| EXERCISE DETAILS |
A verbatim reproduction of the lines below, from the line containing "(283, 70) = not" through the line containing "The point at", both ends included, is the whole required output.

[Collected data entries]
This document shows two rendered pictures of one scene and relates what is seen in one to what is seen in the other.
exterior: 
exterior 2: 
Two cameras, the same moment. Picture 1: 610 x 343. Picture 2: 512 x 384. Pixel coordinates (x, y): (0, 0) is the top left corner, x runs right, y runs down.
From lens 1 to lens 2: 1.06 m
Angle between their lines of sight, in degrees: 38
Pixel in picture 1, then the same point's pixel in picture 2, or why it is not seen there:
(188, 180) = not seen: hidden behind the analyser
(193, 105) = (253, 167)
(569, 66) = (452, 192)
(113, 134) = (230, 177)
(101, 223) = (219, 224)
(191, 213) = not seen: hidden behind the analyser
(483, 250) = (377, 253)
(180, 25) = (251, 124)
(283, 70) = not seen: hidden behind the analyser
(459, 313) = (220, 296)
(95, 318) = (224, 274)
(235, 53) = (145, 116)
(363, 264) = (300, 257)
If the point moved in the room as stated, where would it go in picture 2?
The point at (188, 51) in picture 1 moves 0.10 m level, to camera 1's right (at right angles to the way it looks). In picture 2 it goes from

---

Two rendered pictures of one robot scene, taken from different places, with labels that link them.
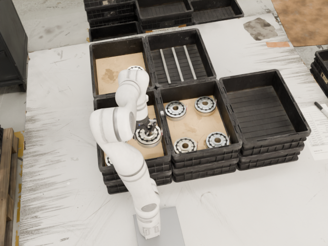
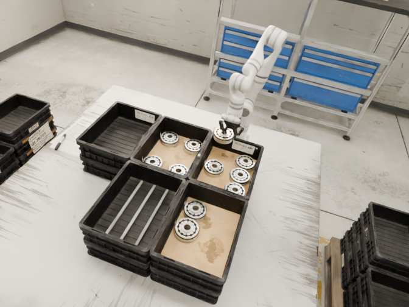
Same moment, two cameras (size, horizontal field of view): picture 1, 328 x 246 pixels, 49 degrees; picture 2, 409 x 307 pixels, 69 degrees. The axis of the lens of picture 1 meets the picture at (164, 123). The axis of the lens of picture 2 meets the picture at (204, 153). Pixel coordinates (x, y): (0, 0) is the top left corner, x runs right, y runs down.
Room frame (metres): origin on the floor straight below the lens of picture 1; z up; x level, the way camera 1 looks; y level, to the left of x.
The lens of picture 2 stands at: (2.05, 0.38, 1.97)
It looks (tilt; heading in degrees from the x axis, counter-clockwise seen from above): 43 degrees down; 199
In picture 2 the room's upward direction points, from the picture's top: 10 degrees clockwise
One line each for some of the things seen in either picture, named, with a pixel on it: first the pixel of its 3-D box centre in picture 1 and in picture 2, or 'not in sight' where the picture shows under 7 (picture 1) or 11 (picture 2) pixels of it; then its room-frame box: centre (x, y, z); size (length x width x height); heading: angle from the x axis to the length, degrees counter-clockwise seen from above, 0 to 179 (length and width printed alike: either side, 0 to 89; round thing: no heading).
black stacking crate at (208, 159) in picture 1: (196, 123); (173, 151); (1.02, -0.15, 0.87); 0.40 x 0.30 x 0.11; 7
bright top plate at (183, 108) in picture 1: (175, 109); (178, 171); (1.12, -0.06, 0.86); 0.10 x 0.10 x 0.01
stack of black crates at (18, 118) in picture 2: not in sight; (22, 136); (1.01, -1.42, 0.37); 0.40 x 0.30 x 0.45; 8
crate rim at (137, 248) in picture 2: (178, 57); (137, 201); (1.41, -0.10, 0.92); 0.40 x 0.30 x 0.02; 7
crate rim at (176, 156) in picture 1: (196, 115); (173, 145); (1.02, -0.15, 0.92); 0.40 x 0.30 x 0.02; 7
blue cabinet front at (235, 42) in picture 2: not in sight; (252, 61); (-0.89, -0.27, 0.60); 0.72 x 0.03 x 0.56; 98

| RESPONSE BOX |
(283, 70) = not seen: hidden behind the analyser
(459, 313) = (220, 296)
(95, 318) = (224, 274)
(235, 53) = (145, 116)
(363, 264) = (300, 257)
If the point moved in the room as stated, where would it go in picture 2?
The point at (188, 51) in picture 1 moves 0.10 m level, to camera 1's right (at right angles to the way it looks). In picture 2 it goes from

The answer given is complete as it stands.